The source of EcoRI?
A. Escherichia coli RI
B. Escherichia coli RI13
C. Escherichia coli RY13
D. Escherichia coli RX13

Explanation

Solution

Eco RI is a restriction endonuclease enzyme that is used in genetic engineering.
Restriction enzymes cleave the DNA at a specific nucleotide sequence that is called recognition site.

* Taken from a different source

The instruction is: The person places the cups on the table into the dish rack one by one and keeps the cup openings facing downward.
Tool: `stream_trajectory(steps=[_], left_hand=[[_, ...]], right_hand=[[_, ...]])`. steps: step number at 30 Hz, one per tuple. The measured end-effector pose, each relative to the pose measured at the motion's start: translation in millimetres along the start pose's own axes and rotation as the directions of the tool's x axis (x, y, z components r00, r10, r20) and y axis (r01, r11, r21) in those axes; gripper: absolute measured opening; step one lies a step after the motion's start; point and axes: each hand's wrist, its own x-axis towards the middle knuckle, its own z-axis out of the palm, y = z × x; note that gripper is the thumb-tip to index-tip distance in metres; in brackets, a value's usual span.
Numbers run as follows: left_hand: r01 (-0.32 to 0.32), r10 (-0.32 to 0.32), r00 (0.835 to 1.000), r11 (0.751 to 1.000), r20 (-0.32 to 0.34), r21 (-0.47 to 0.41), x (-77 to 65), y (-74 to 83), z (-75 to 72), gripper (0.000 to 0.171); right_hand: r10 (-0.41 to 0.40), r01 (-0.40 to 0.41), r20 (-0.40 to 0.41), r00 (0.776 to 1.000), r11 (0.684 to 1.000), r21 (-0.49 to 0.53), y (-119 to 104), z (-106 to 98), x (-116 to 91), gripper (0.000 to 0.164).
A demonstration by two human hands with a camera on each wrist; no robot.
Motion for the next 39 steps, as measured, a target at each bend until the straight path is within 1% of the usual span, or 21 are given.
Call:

Complete answer: The source of Eco RI is Escherichia coli RY13. Eco RI is a restriction enzyme that cuts the DNA at a specific site. We can use these to isolate our desired gene from a number of genes. A restriction enzyme cuts the DNA only at one recognition site. On these sites, the palindrome sequence is found. Palindrome sequence is a sequence that has the same base sequence at both strands. The restriction enzyme EcoRI cuts the DNA at ‘GAATTC’. A specific nucleotide sequence of DNA is recognized only by one restriction endonuclease, not by others. These restriction endonuclease enzymes are found in bacteria. These enzymes inhibit the growth of bacteriophage in bacteria by cutting its genetic material. So, these enzymes are isolated from bacteria. HindIII enzyme was the first enzyme to be discovered from this category. Now, more than 900 enzymes are discovered and isolated from various strains of bacteria. The nomination of restriction enzymes is done according to the name of bacteria from which it has been isolated. Eco RI is isolated from Escherichia coli RY13. Here ‘E’ shows the genus name Escherichia , ‘co’ shows the name of species coli and ‘R’ shows the strain of bacteria. The number ‘I’ shows that this was the first isolated enzyme from this strain. DNA sticky ends are made by using these enzymes and are used in recombinant DNA technology. The same restriction enzyme is used for both the plasmid and the DNA fragment that has to be cleaved.
Hence, the correct answer is option C.

Note: Most important characteristics of a restriction enzyme is that it does not matter from what source they are isolated. They are equally active in the DNA of all organisms. We can isolate these enzymes from bacteria and use them for the fungal incorporation.